▶ **REQUIRED WORK**
When you reach the line with "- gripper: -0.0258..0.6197" in the records below, begin transcribing exactly and continue up to and including the line with "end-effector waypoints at", leaving out every picture.

Records from a dataset:
=-=-=-=-=

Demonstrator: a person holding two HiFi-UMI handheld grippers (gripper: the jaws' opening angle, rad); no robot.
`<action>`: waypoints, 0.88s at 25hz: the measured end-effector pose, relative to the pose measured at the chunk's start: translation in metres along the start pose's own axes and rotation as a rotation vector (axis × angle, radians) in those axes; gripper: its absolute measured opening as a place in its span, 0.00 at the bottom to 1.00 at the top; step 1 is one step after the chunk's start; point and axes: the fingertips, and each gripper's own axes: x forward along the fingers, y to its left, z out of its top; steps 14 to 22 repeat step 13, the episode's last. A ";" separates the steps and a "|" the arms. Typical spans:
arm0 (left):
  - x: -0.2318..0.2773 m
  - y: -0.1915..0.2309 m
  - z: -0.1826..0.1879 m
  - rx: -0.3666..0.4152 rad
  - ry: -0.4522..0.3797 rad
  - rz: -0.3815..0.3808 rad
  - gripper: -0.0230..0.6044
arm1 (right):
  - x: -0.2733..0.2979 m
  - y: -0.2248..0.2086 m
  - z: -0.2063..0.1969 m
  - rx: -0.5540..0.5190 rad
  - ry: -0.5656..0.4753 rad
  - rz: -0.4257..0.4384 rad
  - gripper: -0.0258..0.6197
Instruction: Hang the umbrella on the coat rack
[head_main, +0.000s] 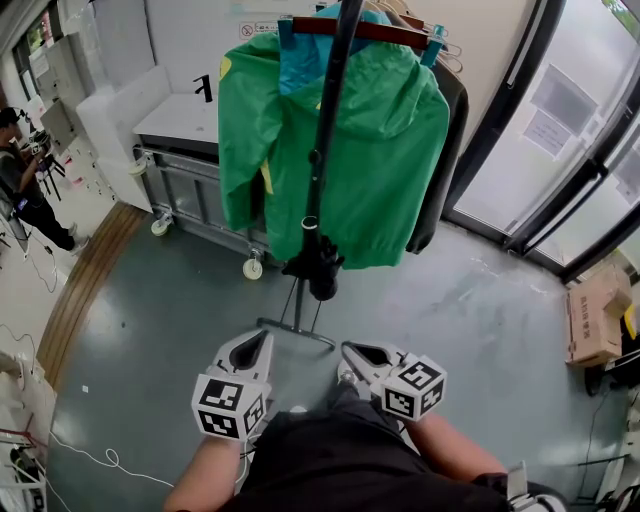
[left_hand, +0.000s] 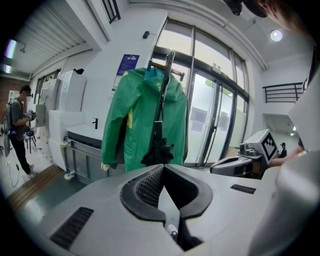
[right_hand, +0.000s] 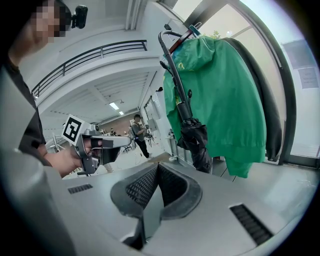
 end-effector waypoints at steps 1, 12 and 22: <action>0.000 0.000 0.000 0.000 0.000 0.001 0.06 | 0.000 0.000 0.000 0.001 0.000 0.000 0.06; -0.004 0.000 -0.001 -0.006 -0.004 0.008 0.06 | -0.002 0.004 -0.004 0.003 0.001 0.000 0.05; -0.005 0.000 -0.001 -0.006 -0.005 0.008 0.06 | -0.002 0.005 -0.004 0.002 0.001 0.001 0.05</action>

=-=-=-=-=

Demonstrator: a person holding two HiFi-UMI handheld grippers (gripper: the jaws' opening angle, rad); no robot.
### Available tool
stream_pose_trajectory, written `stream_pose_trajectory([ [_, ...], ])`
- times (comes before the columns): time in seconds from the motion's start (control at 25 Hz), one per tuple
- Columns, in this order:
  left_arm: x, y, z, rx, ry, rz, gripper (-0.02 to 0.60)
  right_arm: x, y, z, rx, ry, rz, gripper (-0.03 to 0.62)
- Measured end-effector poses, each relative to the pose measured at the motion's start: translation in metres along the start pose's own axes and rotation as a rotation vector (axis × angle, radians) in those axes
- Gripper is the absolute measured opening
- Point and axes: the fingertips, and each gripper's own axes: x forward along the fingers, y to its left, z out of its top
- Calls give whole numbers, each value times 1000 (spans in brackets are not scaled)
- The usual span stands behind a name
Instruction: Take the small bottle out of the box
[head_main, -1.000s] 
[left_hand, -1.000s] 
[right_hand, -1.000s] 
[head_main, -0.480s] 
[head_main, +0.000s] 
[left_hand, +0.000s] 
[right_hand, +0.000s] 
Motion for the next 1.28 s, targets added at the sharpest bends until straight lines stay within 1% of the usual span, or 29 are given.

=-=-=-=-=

▶ **OUTPUT FOR THIS EXERCISE**
  - gripper: -0.0258..0.6197
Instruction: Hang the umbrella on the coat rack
[head_main, +0.000s] 
[left_hand, +0.000s] 
[right_hand, +0.000s] 
 end-effector waypoints at steps 1, 12 and 22: <action>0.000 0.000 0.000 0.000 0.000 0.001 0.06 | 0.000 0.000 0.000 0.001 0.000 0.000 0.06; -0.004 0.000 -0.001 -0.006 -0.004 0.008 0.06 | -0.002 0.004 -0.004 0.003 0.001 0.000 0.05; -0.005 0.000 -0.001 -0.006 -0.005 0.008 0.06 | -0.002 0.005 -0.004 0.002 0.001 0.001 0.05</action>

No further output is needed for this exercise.